By Benedict Mayaki, SJ
Vatican News
During the first Wednesday General Audience in St. Peter’s Square in over two years, Pope Francis highlights the importance of honouring the elderly, and calls for young people to be educated about life and its stages.
Pope Francis continued his series of reflections on old age during his catechesis at the General Audience on Wednesday, the first held in St. Peter’s Square since the outbreak of the Covid-19 pandemic over two years ago.
The Holy Father noted that through the Word of God (Sir 3:3-6, 12-13.16), we explore a passage on the frailty of old age, marked by “the experiences of confusion and despondency, of loss and abandonment, of disillusionment and doubt.”

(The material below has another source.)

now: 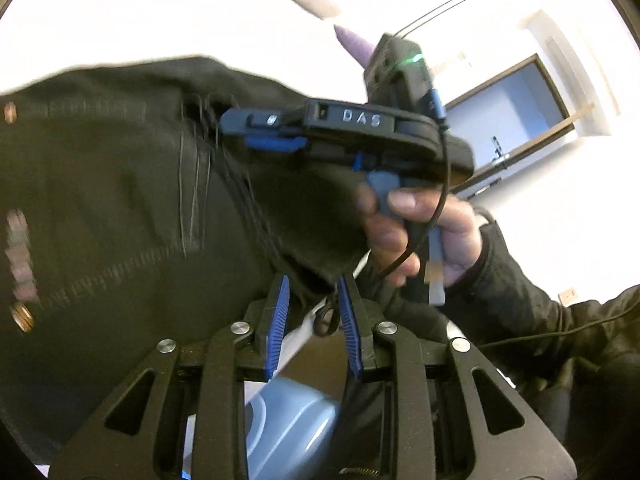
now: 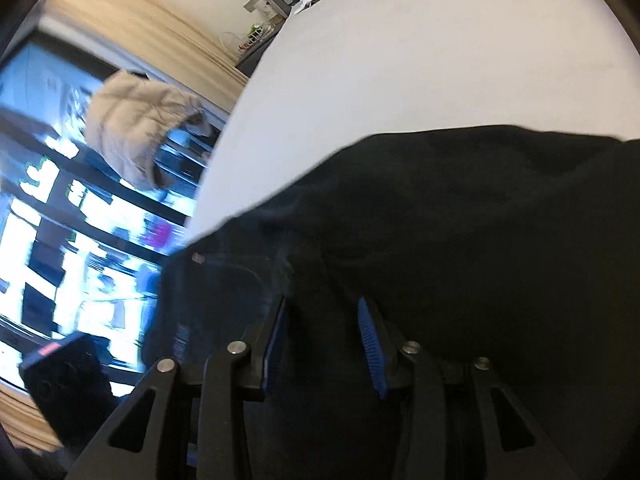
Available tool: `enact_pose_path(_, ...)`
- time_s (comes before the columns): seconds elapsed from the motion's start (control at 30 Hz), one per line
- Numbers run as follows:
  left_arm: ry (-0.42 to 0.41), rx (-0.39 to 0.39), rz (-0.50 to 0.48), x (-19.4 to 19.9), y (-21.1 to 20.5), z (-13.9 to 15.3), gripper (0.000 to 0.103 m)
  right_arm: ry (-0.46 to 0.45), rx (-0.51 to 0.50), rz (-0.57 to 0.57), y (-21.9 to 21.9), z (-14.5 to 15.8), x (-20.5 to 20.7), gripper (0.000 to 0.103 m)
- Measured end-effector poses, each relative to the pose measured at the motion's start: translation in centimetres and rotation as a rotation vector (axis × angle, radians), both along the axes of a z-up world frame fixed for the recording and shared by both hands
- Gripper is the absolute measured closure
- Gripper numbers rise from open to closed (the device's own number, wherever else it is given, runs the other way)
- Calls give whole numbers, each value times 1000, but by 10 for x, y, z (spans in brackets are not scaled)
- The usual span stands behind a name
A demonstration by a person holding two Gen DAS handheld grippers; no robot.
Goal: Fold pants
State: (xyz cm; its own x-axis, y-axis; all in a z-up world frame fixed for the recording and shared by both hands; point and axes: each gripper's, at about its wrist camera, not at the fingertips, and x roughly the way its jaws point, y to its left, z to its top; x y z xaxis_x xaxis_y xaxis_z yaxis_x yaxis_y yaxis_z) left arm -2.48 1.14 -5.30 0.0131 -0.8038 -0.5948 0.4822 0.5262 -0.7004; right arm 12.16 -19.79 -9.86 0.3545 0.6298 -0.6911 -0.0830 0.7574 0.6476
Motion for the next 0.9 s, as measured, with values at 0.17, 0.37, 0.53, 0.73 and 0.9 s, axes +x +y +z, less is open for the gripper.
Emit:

He explained that this experience of our frailty can occur at any stage of life. In old age, it produces less of an impression – or even annoyance, while the more serious wounds of youth and childhood, “rightly provoke a sense of injustice and rebellion, a strength to react and fight.”
The wounds of old age – even serious ones – the Pope said, are accompanied by the feeling that “life is not contradicting itself, because it has already been lived.”
Gratuitous love, revelation and honor
Love “descends,” the Pope underlines. “It does not return to the life behind with the same force that it pours out on the life that is still before us.” Hence, the gratuitousness of love is known by all parents and the elderly.
More so, revelation opens up a way for reciprocating love by honouring those who have gone before us. This honour, intended for the elderly, is also sealed by God’s commandment to “honour thy father and mother.” In addition, dignity – the value of respecting and caring for the life of everyone – is essentially equivalent to honour.